D. Leyzberg, E. Avrunin, J. Liu, and B. Scassellati. Robots That Express Emotion Elicit Better Human Teaching. In Proceedings of the 6th International Conference on Human-Robot Interaction. March, 2011. 347-354. DOI

Does the emotional content of a robot's speech affect how people teach it? In this experiment, participants were asked to demonstrate several "dances" for a robot to learn. Participants moved their bodies in response to instructions displayed on a screen behind the robot. Meanwhile, the robot faced the participant and appeared to emulate the participant's movements. After each demonstration, the robot received an accuracy score and the participant chose whether or not to demonstrate that dance again. Regardless of the participant's input, however, the robot's dancing and the scores it received were arranged in advance and constant across all participants. The only variation between groups in this study was what the robot said in response to its scores. Participants saw one of three conditions: appropriate emotional responses, often-inappropriate emotional responses, or apathetic responses. Participants that taught the robot with appropriate emotional responses demonstrated the dances, on average, significantly more frequently and significantly more accurately than participants in the other two conditions.

In the summer of 2010, I participated in an REU run by the Quality of Life Technology Center at Carnegie Mellon University and the University of Pittsburgh. I worked with Professor Reid Simmons and one of his graduate students, Robert Fisher, on a system for preventing pressure ulcers in power wheelchair users by reminding them to adjust the posture of the chair at appropriate intervals. To make the reminders safe and effective, the behavior of the system must take into account the user's preferences and the current surroundings and situation, such as whether the chair is indoors or outdoors and what the user is doing. Our task was to create this context awareness from the data provided by sensors on the chair. My part in the project involved using accelerometer data to determine the surface the wheelchair is on, and I wrote code to evaluate how well different machine learning algorithms could do this terrain classification.

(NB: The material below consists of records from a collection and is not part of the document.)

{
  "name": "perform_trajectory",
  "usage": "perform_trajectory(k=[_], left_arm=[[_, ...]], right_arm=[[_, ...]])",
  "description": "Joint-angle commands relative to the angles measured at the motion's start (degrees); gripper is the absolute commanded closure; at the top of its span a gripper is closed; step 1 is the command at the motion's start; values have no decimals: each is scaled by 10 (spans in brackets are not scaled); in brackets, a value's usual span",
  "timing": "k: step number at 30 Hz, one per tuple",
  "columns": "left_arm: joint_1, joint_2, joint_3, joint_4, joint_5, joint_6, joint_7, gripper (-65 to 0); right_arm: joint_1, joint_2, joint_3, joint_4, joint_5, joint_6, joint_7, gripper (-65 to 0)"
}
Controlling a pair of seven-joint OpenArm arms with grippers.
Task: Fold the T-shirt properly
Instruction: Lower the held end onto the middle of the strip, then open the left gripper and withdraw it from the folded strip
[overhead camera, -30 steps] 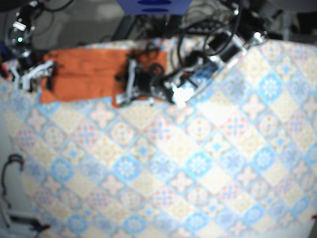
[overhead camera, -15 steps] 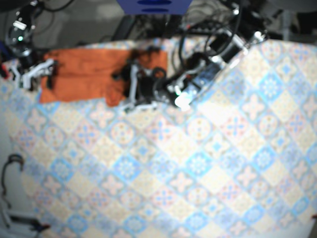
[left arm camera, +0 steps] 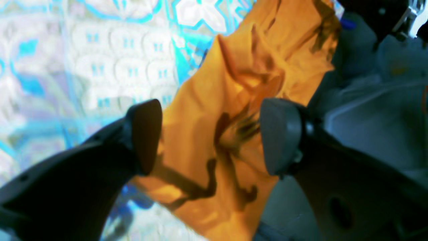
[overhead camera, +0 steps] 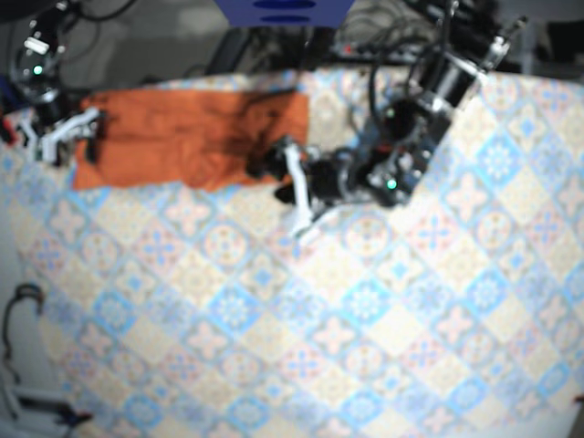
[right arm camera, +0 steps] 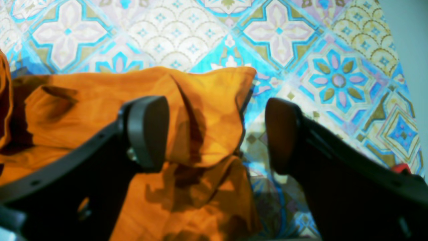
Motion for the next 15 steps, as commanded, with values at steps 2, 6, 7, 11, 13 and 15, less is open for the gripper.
perform_trajectory(k=[2,6,7,11,13,15], left_arm=[[0,3,-5,10,-14,-4,2,-415],[19,3,-4,10,-14,-4,6,-230],[20,3,-3,10,-14,-4,6,-167],[30,4,-4,10,-15,-4,6,0],[30,4,-4,9,-25,-4,6,0],[30,2,-6,8,-45,-5,6,0]], right_arm=[[-1,11,2,7,8,1,15,-434],[-1,11,2,7,8,1,15,-434],[-1,11,2,7,8,1,15,-434],[-1,11,2,7,8,1,15,-434],[-1,11,2,7,8,1,15,-434],[-1,11,2,7,8,1,15,-434]])
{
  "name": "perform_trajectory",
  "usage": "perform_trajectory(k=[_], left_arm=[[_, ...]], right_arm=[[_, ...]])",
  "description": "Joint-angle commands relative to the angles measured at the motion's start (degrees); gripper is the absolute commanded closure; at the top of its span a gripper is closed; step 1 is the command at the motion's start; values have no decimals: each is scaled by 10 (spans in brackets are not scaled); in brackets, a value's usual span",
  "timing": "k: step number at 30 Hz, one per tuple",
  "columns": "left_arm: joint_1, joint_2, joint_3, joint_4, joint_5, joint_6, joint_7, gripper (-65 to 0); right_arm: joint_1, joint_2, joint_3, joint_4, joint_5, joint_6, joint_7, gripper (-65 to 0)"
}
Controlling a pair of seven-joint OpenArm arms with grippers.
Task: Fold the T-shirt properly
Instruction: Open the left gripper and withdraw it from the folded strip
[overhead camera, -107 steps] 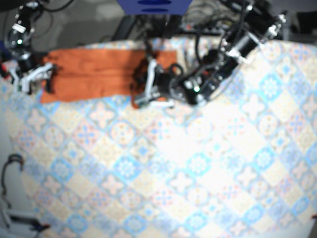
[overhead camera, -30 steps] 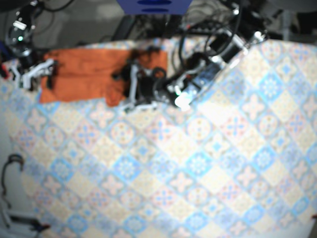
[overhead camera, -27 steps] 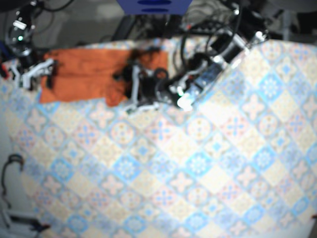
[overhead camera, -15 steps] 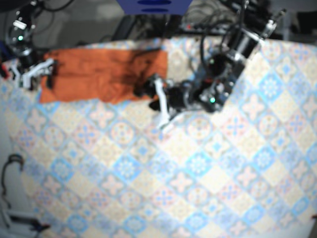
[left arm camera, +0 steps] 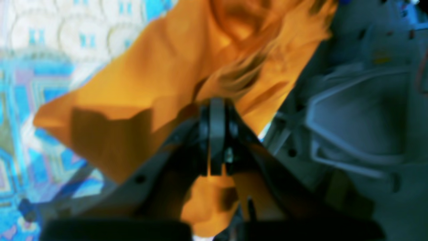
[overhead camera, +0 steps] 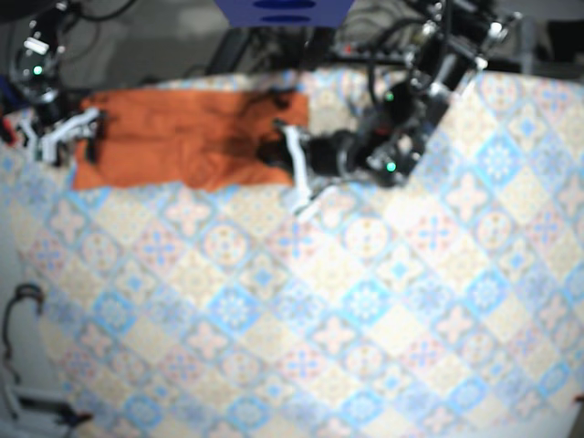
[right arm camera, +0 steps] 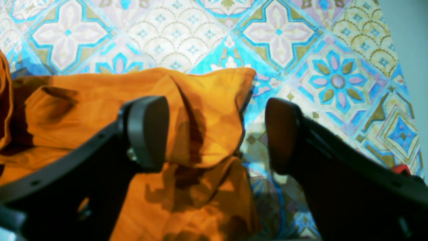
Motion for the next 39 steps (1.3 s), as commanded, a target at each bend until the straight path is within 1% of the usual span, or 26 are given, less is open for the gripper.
perform_trajectory(k=[1,7,12,16,21,25,27,29,33,35,39], left_arm=[[-8,-4,-11,8,-21,-4,-9,0],[-13,-9,-19,-15,-54,-5,-8,0],[-9,-7,-20,-35,-56,-4,-11,0],[-9,-7,-21,-38,-54,-1,-12,0],[-12,-7,-23,-38,-54,45,-13,0],[-12,-7,-22,-39,-53,83,-36,0],[-12,-7,-22,-52,-53,96,-38,0],[-13,-6,-22,-70,-53,97,-49,0],[-23,11,-20,-114,-53,97,-53,0],[-25,27,-21,-129,-53,96,-53,0],[-26,44,-21,-132,-53,96,-53,0]], right_arm=[[-1,10,3,7,8,1,15,-434],[0,2,2,7,8,1,15,-434],[0,-8,2,6,7,1,15,-434],[-1,-9,2,6,7,1,15,-434],[-1,-16,2,6,7,1,15,-434],[-1,-17,2,7,7,1,15,-434],[-1,-17,2,7,7,1,15,-434],[-1,-17,2,7,7,1,15,-434],[-6,-17,2,7,7,1,14,-434],[-8,-17,2,7,7,1,15,-434],[-8,-17,2,7,7,1,15,-434]])
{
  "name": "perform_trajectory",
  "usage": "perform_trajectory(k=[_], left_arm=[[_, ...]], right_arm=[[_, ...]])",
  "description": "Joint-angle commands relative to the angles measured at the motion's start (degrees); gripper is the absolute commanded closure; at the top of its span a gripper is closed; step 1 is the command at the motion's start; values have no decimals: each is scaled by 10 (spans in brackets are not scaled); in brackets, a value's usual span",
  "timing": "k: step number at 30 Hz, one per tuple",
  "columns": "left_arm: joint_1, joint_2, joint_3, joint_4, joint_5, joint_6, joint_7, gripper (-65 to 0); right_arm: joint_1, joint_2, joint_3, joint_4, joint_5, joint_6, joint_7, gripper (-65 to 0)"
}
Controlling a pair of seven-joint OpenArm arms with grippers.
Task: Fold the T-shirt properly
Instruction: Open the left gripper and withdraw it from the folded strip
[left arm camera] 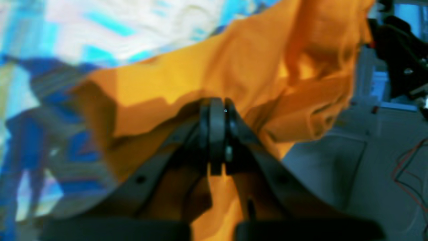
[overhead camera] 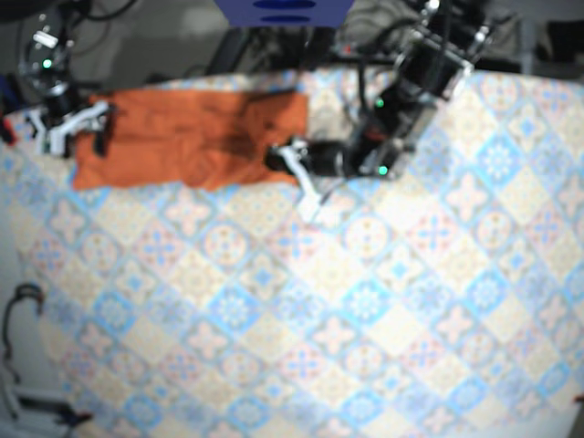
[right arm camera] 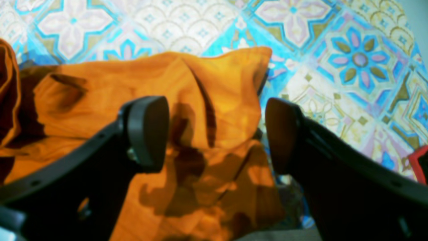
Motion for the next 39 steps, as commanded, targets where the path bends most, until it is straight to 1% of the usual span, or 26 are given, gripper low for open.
perform_trajectory(k=[1,3,10,14,17,20,23,28,39], left_arm=[[-9,8,-1,9,-11,-5,-5,0],[-10,16,1,9,-11,-5,-2,0],[-18,16,6,9,-10,-7,0,0],[-41,12,61,8,-11,-9,0,0],[-55,13,91,7,-12,-29,0,0],[-67,16,114,6,-12,-33,10,0],[-79,26,120,2,-11,-46,24,0],[-104,43,126,-47,-11,-85,60,0],[-140,45,198,-54,-13,-123,64,0]], right_arm=[[0,8,3,8,7,2,16,-434],[0,8,3,8,7,2,16,-434],[-1,8,3,7,7,2,16,-434],[0,8,3,7,7,2,15,-434],[0,8,3,7,7,2,15,-434],[0,8,3,7,7,2,15,-434],[0,8,3,7,7,2,15,-434],[0,8,3,7,7,2,15,-434],[0,8,2,7,7,2,16,-434]])
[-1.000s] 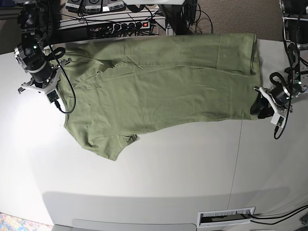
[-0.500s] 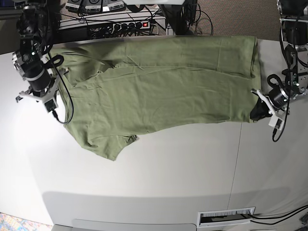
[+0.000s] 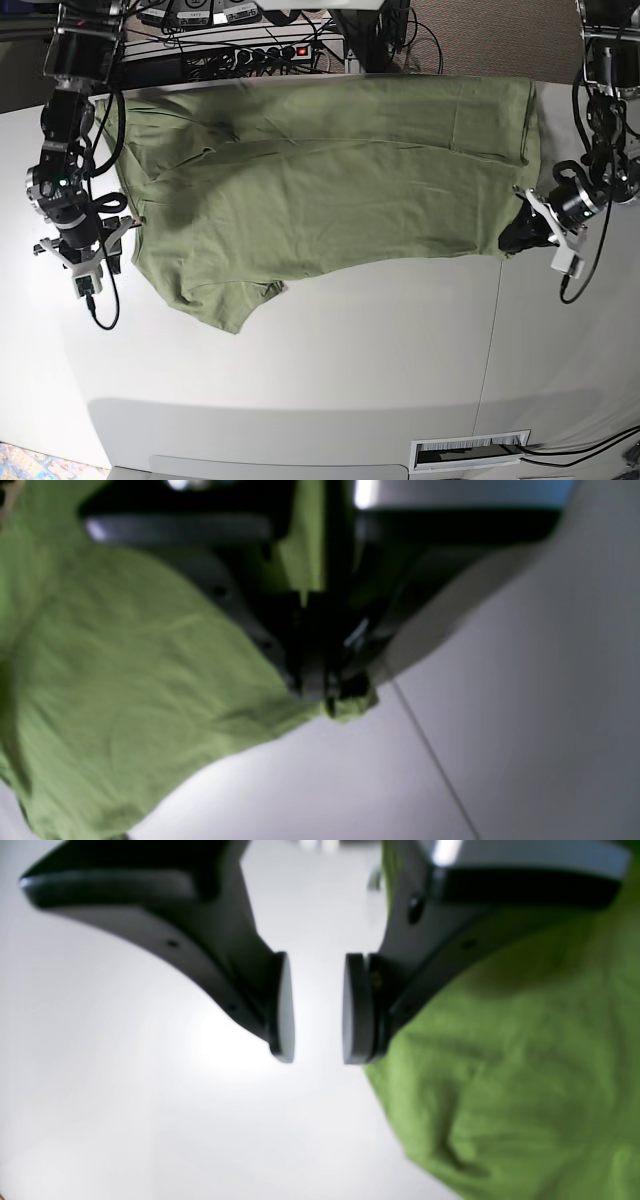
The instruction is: Fold the T-shirt properly
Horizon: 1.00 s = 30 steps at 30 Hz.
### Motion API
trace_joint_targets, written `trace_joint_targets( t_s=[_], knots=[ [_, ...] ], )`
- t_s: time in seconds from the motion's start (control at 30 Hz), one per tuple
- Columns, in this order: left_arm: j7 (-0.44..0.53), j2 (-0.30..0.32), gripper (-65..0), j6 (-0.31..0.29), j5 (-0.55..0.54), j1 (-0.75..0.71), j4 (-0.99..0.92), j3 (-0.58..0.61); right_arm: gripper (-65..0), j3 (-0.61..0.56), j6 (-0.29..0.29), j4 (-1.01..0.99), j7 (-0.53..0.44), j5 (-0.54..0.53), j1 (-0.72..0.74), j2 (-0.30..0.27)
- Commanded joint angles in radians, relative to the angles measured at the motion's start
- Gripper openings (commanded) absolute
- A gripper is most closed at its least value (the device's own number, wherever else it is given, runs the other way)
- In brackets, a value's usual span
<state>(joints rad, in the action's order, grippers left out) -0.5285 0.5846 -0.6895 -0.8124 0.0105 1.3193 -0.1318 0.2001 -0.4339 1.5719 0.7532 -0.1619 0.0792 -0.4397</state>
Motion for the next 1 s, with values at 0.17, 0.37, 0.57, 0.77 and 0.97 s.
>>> trace_joint_targets(
  t_s=[0.17,0.37,0.57,0.77,0.97],
  knots=[
    [0.019,0.031,-65.0,-0.009,-0.022,-0.078,0.142,-0.008,-47.5,-0.097,0.009,-0.163,-0.061,-0.006,0.197,-0.017],
    [0.020,0.054,-65.0,-0.009,-0.019,-0.147,0.202,-0.008,-47.5,-0.275,0.009,-0.376,-0.101,0.032,0.391,-0.017],
    [0.020,0.061,-65.0,-0.009,-0.018,-0.166,0.202,-0.008,-47.5,-0.389,0.009,-0.570,-0.137,0.058,0.498,-0.016],
    [0.020,0.061,-65.0,-0.009,-0.018,-0.166,0.202,-0.008,-47.5,-0.401,0.008,-0.663,-0.175,0.059,0.499,0.000],
    [0.020,0.061,-65.0,-0.009,-0.018,-0.166,0.202,-0.008,-47.6,-0.401,0.008,-0.737,-0.238,0.105,0.497,0.040]
  ],
)
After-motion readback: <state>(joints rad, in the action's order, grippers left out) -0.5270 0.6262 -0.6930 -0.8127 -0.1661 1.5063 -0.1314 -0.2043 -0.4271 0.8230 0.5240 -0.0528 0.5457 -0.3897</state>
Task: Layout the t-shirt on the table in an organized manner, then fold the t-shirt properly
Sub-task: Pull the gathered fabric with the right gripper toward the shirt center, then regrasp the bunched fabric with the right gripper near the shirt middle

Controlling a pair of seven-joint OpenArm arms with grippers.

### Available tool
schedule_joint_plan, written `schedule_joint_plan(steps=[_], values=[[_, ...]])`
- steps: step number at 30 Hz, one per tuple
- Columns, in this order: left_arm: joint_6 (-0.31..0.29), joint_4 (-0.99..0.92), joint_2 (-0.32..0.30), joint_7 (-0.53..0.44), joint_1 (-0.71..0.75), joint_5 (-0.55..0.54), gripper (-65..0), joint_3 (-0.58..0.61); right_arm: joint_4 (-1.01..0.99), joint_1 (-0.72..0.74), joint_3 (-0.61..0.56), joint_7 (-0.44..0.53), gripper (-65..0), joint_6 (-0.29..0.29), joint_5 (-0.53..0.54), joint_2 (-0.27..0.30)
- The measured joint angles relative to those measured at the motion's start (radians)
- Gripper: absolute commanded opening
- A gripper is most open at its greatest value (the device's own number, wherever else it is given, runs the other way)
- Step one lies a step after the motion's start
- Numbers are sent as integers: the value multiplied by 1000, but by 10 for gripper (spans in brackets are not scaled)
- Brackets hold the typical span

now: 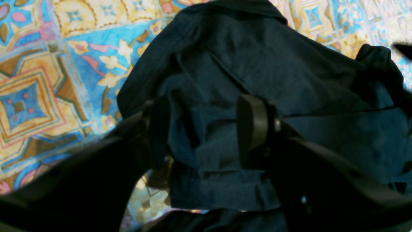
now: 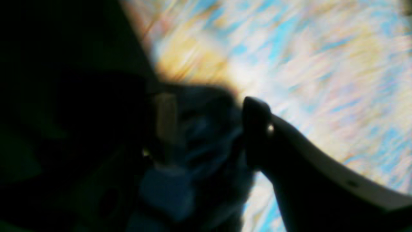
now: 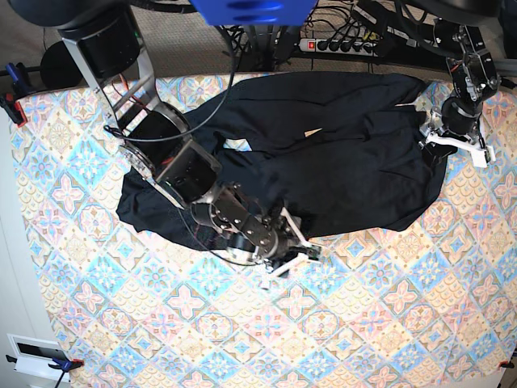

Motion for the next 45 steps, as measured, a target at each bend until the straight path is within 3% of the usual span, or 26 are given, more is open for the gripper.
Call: schedule_joint_plan(steps=[3, 11, 20, 25, 30, 34, 37, 42, 45], values=[[0, 0, 0, 0, 0, 0, -340, 0, -4, 7, 0, -9, -341, -8, -4, 24], [2, 0, 33, 2, 1, 3, -340, -2, -2, 6, 3, 6, -341, -7, 0, -2], [0, 0, 28, 0, 3, 3, -341, -2, -6, 11, 10, 4, -341, -12, 0, 2], [0, 0, 31, 0, 5, 3, -341, -2, -7, 9, 11, 24, -341, -106, 0, 3], [0, 0, 47, 2, 5, 3, -340, -2, -62, 14, 8, 68, -340, -109, 2, -5], [2, 0, 44, 0, 5, 4, -340, -3, -220, 16, 6, 202, -339, -116, 24, -22], [0, 0, 50, 1, 6, 3, -340, -2, -271, 29, 6, 216, -339, -127, -4, -59], [3, 0, 45, 0, 5, 4, -341, -3, -274, 26, 6, 230, -341, -130, 1, -58], [0, 0, 47, 0, 5, 5, -341, -2, -277, 33, -42, 240, -366, -103, 4, -55]])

I have also worked on a project on kinematic self-modeling with a humanoid robot. We were developing a system to allow a robot to model the joints of its body by observing its own motion. This would let the robot learn the parameters and operation of its physical system without hardcoding, making possible on-line updates to the model as hardware is added or fails. In our system, the robot moves one joint and observes the location of its end effector. From a series of such motions, it calculates the parameters of the link. Single joints can then be chained together to create a complete model of the body. An extended abstract on this work appeared at HRI '09.

J.W. Hart, E.R. Avrunin, D. Golub, B. Scassellati, and S.W. Zucker. Incorporating active vision into the body schema. In Proceedings of the 4th ACM/IEEE International Conference on Human-Robot Interaction. March, 2009. 315-316. DOI

Department Activities

I have been an officer of RoboOrg, the graduate students' organization of the Robotics Institute, since April 2014.

I am a volunteer with Creative Technology Nights, an outreach program for middle school girls.

At Yale, I was a member of the Computer Science Department Student Advisory Committee, which represents undergraduate computer science majors and provides a liaison between the faculty and undergraduates. DSAC is elected annually by the Computer Science students.

I was also the treasurer and then president of Women Active in Computer Science at Yale, a student-founded organization to support and promote the participation of women in computer science.

Other Activities

For three years, I was the treasurer of the Yale Undergraduate Swing and Blues Dance Club. This is the non-competitive swing and blues dancing community of Yale and New Haven. We are dedicated to making social dancing available to every sector of our community by providing space for people to gather and dance in a fun, informal, welcoming setting, and by offering affordable opportunities for members of our community to learn.

I have a second degree black belt in Tae Kwon Do. I studied at Amherst Martial Arts for nine years, and was an instructor for two years.